Once completed, Tenebrous had released the virus into his own bloodstream. It had spread throughout his body, infecting midi-chlorians in every one of his cells with gratifying alacrity. Not all his midi-chlorians, though, as the infected maxi-chlorians no longer fully functioned; to infect them all would have cut off his own connection to the Force. A partial severance of this connection was a necessary sacrifice, however, and through an extended process of trial and error, he was able to fine-tune the effect and confine it to the one sector of his Force powers he no longer needed - his ability to sense the motion of the future.

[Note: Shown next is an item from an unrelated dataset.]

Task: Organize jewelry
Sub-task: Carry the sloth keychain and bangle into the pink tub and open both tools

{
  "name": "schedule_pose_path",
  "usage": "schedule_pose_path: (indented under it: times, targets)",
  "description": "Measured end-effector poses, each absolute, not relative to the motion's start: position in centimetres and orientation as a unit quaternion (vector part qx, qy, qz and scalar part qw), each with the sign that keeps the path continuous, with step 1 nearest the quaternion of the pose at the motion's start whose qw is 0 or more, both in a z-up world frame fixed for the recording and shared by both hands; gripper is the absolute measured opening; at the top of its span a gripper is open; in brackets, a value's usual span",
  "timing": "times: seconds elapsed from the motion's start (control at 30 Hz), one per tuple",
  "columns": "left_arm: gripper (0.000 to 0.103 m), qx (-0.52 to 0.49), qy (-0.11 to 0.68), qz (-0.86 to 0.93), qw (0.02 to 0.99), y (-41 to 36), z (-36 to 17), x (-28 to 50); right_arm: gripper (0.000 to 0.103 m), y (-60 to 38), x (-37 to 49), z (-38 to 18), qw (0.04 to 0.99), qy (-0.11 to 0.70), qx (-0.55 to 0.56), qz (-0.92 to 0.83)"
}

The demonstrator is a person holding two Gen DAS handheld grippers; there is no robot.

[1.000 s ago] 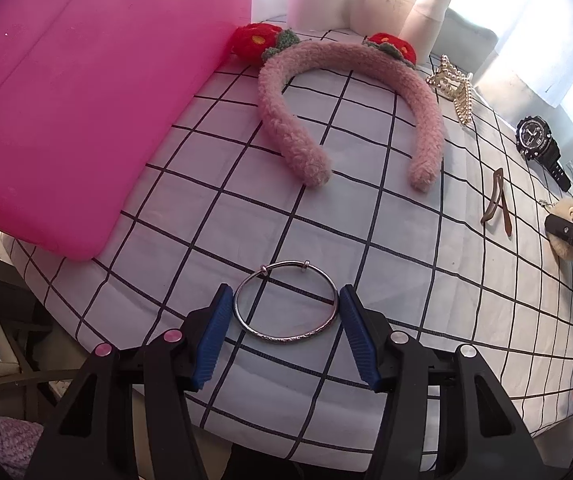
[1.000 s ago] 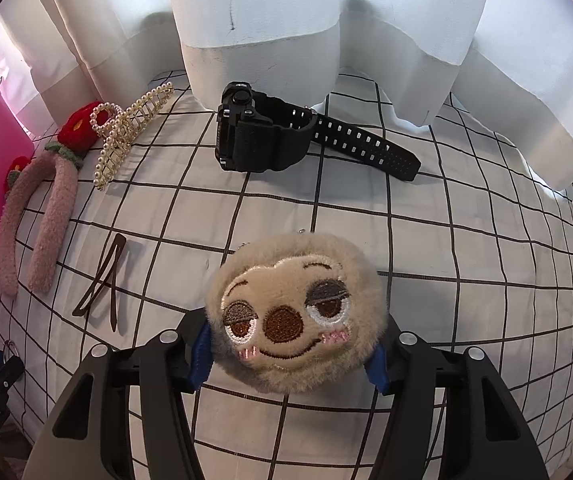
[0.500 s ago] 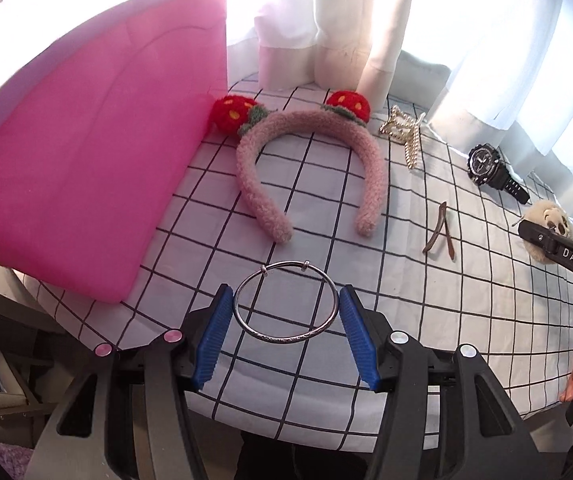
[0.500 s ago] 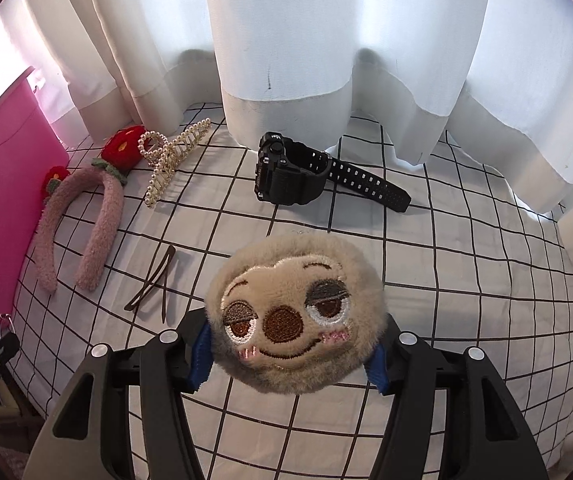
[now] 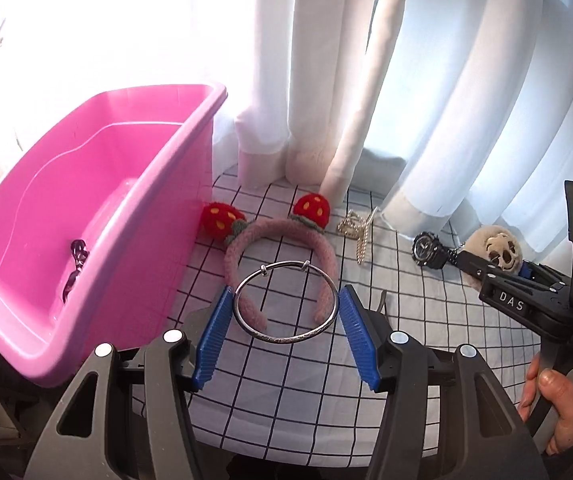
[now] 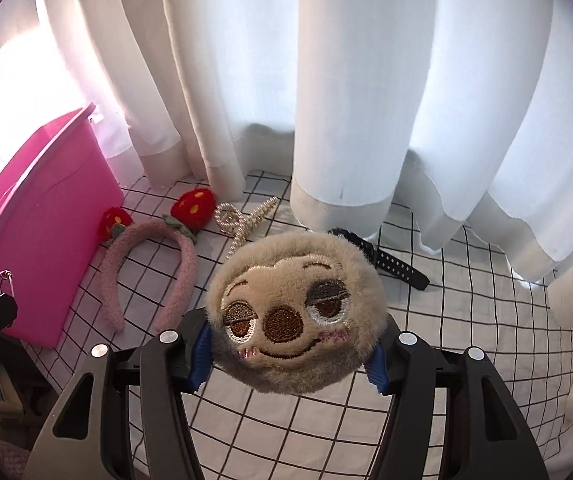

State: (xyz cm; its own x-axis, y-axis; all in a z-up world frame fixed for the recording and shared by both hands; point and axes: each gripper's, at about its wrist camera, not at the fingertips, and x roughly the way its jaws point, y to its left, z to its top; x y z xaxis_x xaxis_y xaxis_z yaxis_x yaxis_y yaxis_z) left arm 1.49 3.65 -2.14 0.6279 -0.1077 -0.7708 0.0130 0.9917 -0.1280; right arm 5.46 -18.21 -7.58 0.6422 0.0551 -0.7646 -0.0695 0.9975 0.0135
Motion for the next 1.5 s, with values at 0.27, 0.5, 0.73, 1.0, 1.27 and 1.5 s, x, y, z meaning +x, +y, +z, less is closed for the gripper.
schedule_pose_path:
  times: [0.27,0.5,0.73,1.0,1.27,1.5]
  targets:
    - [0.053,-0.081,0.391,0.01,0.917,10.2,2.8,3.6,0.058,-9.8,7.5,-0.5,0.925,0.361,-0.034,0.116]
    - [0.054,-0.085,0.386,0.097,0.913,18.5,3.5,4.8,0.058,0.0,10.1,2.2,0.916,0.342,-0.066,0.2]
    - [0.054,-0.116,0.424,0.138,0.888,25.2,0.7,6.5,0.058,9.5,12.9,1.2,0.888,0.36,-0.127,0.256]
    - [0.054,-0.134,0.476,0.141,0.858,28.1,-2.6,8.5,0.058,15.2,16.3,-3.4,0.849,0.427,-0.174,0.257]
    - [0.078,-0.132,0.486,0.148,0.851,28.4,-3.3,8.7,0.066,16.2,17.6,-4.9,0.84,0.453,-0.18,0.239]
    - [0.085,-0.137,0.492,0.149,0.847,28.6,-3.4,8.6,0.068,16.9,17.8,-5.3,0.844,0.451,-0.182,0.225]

Of what possible use was the ability to see a future he already knew?
The Tenebrous Way
At this point I find it very unrealistic to suggest that Tenebrous would not be capable of one-shotting his Master. The former already considered the latter a troglodyte before going on to quintuple in power in the decades leading up to his prime. The evidence is there, and it's just very obvious to me. Tenebrous one-shots his Master, who could probably one-shot Gravid honestly, who in turn would one-shot Bane.
Darth Plagueis
Tenebrous disposed of his mortal shell when he entered his maxi-chlorians, existing only as an intangible consciousness afterwards. As a side-effect he found his connection to the Force to have increased to levels "more intimate than he had ever believed possible," and that his power had "multiplied":
Now, dead at last, he could begin to enjoy the fruits of his lifelong labor. In the Force, he could feel that his body had already suffered irreversible brain-death, yet his consciousness remained, fully aware, fully functional, and connected to the Force in a manner more intimate than he had ever believed possible. Freed now of the crude biological processes that mark the passage of time, Tenebrous found he could perceive the measured tick of each individual nanosecond while simultaneously comprehending the entire sweep of galactic eons.
[...]
With all his multiplied power, he yanked his maxi-chlorians back out from Plagueis' body in a spray of Force energy from his eyes, his mouth, the wound and every other cell.
The Tenebrous Way
The reason I do not believe this is Tenebrous' combative prime is because I see no evidence he could have sustained his spirit without an earthly tether to attach it to (the only Sith to have pulled this off was Emperor Palpatine, the strongest of them all), and most likely he would always end up trapped in a time loop since he was bound to his maxi-chlorians, so I don't think his spirit state could be used in a versus scenario. It does, however, open a new door for Plagueis, who as per Banite scaling grew more powerful than Tenebrous had. And seeing as Tenebrous' spirit is still Tenebrous, I see no reason not to take his incorporeal power levels into account when gauging Plagueis. By all accounts, they should elevate Plagueis to far greater heights than physical Tenebrous was capable of - Plagueis' power is literally Tenebrous' power "multiplied" to a grander level than Tenebrous "had ever believed possible." He might not one-shot Tenebrous, but the gap is very vast nonetheless. He definitely one-shots Tenebrous' Master, though, who in turn one-shots Gravid, who one-shots Bane.
Closing Words
I could have done a subsection explaining Sidious too, but he has a vast abundance of material beyond any other Banite covering his growth, so it would needlessly extend this blog when the point is clear enough as it is. Not to mention he doesn't really need Banite scaling to be universally respected, wanked, and loved; his own feats do that for him, and while that is true for some of the others here too, Sidious is the most self-sufficient of the bunch by a countrymile.
But regardless, I feel like I have done my duty here. The Banite gap is ginormous, and the benefits granted by the scaling equally so. There's little denying it. The Banites are supreme.